### Exercise input
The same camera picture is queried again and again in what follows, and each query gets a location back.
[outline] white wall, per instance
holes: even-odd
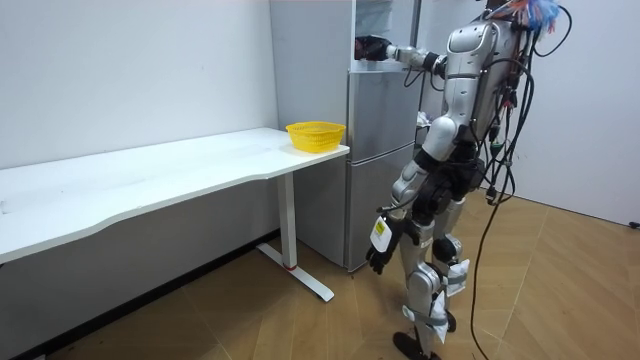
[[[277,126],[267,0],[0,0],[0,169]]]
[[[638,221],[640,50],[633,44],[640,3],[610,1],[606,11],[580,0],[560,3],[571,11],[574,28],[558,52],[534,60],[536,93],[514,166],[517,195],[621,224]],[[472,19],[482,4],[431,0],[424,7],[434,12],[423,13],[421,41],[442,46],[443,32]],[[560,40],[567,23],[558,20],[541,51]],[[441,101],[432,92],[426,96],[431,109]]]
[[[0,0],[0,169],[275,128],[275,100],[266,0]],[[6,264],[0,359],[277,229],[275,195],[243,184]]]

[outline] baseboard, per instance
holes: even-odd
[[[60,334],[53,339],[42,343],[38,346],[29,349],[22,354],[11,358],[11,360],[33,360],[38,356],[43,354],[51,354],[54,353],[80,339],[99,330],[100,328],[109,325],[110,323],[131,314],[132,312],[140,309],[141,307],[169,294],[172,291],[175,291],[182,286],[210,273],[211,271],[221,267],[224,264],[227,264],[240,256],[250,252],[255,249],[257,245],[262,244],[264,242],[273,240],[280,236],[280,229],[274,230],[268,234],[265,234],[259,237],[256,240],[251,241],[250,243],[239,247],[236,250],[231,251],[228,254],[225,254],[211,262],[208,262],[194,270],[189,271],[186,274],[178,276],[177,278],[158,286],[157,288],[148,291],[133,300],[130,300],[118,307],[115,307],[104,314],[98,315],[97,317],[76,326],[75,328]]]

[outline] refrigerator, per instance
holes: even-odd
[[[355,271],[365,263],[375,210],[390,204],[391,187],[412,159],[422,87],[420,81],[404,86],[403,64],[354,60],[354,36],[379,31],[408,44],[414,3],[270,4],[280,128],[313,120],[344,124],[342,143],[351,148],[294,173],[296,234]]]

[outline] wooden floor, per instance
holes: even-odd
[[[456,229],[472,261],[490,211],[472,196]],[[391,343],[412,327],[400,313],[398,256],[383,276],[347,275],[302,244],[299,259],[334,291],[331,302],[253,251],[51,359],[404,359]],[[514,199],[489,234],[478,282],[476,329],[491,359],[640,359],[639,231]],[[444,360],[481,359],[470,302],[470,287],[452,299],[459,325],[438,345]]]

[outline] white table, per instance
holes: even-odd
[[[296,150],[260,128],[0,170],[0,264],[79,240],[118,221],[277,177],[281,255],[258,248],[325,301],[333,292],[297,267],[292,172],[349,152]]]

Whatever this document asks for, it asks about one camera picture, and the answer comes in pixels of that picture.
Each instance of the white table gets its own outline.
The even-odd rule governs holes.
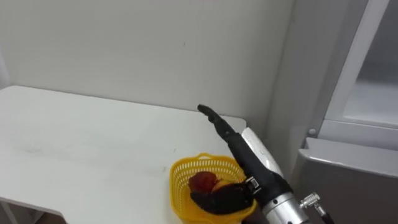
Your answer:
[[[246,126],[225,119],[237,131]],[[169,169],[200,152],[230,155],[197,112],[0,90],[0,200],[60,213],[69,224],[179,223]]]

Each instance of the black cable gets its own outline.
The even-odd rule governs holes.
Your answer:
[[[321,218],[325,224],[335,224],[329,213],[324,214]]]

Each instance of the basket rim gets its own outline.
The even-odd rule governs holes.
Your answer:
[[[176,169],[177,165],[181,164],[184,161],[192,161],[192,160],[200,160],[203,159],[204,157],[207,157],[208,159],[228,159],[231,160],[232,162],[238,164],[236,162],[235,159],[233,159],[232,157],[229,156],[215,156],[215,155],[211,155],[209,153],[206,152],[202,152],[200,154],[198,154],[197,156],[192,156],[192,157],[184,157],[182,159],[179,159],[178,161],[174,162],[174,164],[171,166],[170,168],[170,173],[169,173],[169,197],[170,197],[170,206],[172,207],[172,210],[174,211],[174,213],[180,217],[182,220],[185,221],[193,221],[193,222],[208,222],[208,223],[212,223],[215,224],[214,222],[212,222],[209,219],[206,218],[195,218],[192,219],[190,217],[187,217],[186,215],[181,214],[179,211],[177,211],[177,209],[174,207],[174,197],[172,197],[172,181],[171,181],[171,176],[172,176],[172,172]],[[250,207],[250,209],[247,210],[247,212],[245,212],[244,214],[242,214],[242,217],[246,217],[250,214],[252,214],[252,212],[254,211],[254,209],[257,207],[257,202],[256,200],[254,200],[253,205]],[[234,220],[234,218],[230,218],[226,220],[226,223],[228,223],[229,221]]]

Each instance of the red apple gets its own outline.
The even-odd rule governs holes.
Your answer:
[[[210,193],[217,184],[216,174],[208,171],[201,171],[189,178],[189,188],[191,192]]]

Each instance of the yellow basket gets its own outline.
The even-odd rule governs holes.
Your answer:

### Brief
Please transcribe every entry exactly as written, leaving the pictures out.

### Response to this task
The same camera picture is queried again and again in what follows, and each query gets a location back.
[outline] white wall, per instance
holes: even-odd
[[[277,126],[267,0],[0,0],[0,169]]]
[[[638,221],[640,50],[633,44],[640,3],[610,1],[606,11],[580,0],[560,3],[571,11],[574,28],[558,52],[534,60],[536,93],[514,166],[517,195],[621,224]],[[472,19],[482,4],[431,0],[424,7],[434,12],[423,13],[421,41],[442,46],[443,32]],[[560,40],[567,23],[558,20],[541,51]],[[441,101],[432,92],[426,96],[431,109]]]
[[[0,0],[0,169],[275,128],[275,100],[266,0]],[[6,264],[0,359],[277,229],[275,195],[243,184]]]

[outline] baseboard, per instance
holes: even-odd
[[[60,334],[53,339],[42,343],[38,346],[29,349],[22,354],[11,358],[11,360],[33,360],[38,356],[43,354],[51,354],[54,353],[80,339],[99,330],[100,328],[109,325],[110,323],[131,314],[132,312],[140,309],[141,307],[169,294],[172,291],[175,291],[182,286],[210,273],[211,271],[221,267],[224,264],[227,264],[240,256],[250,252],[255,249],[257,245],[262,244],[264,242],[273,240],[280,236],[280,229],[274,230],[268,234],[265,234],[259,237],[256,240],[251,241],[250,243],[239,247],[236,250],[231,251],[228,254],[225,254],[211,262],[208,262],[194,270],[189,271],[186,274],[178,276],[177,278],[158,286],[157,288],[148,291],[133,300],[130,300],[118,307],[115,307],[104,314],[98,315],[97,317],[76,326],[75,328]]]

[outline] refrigerator, per instance
holes: even-odd
[[[355,271],[365,263],[375,210],[390,204],[391,187],[412,159],[422,87],[420,81],[404,86],[403,64],[354,60],[354,36],[379,31],[408,44],[414,3],[270,4],[280,128],[313,120],[344,124],[342,143],[351,148],[294,173],[296,234]]]

[outline] wooden floor, per instance
holes: even-odd
[[[456,229],[472,261],[490,211],[472,196]],[[391,343],[412,327],[400,313],[398,256],[383,276],[347,275],[302,244],[299,259],[334,291],[331,302],[253,251],[51,359],[404,359]],[[514,199],[489,234],[478,282],[476,329],[491,359],[640,359],[639,231]],[[444,360],[481,359],[470,302],[470,287],[452,299],[459,325],[438,345]]]

[outline] white table, per instance
holes: even-odd
[[[296,150],[260,128],[0,170],[0,264],[79,240],[118,221],[277,177],[281,255],[258,248],[325,301],[333,292],[297,267],[292,172],[349,152]]]

Whatever this document asks for, it asks about one camera picture, and the answer comes in pixels of that picture.
Each instance of the white table gets its own outline.
The even-odd rule governs holes.
Your answer:
[[[246,126],[225,119],[237,131]],[[169,169],[200,152],[230,155],[197,112],[0,90],[0,200],[60,213],[69,224],[179,223]]]

Each instance of the black cable gets its own outline.
The even-odd rule governs holes.
Your answer:
[[[321,218],[325,224],[335,224],[329,213],[324,214]]]

Each instance of the basket rim gets its own outline.
The even-odd rule governs holes.
Your answer:
[[[176,169],[177,165],[181,164],[184,161],[192,161],[192,160],[200,160],[203,159],[204,157],[207,157],[208,159],[228,159],[231,160],[232,162],[238,164],[236,162],[235,159],[233,159],[232,157],[229,156],[215,156],[215,155],[211,155],[209,153],[206,152],[202,152],[200,154],[198,154],[197,156],[192,156],[192,157],[184,157],[182,159],[179,159],[178,161],[174,162],[174,164],[171,166],[170,168],[170,173],[169,173],[169,197],[170,197],[170,206],[172,207],[172,210],[174,211],[174,213],[180,217],[182,220],[185,221],[193,221],[193,222],[208,222],[208,223],[212,223],[215,224],[214,222],[212,222],[209,219],[206,218],[195,218],[192,219],[190,217],[187,217],[186,215],[181,214],[179,211],[177,211],[177,209],[174,207],[174,197],[172,197],[172,181],[171,181],[171,176],[172,176],[172,172]],[[250,207],[250,209],[247,210],[247,212],[245,212],[244,214],[242,214],[242,217],[246,217],[250,214],[252,214],[252,212],[254,211],[254,209],[257,207],[257,202],[256,200],[254,200],[253,205]],[[234,220],[234,218],[230,218],[226,220],[226,223],[228,223],[229,221]]]

Each instance of the red apple gets its own outline.
The even-odd rule governs holes.
Your answer:
[[[210,193],[217,184],[216,174],[208,171],[201,171],[189,178],[189,188],[191,192]]]

Each instance of the yellow basket gets its own outline.
The even-odd rule governs holes.
Your answer:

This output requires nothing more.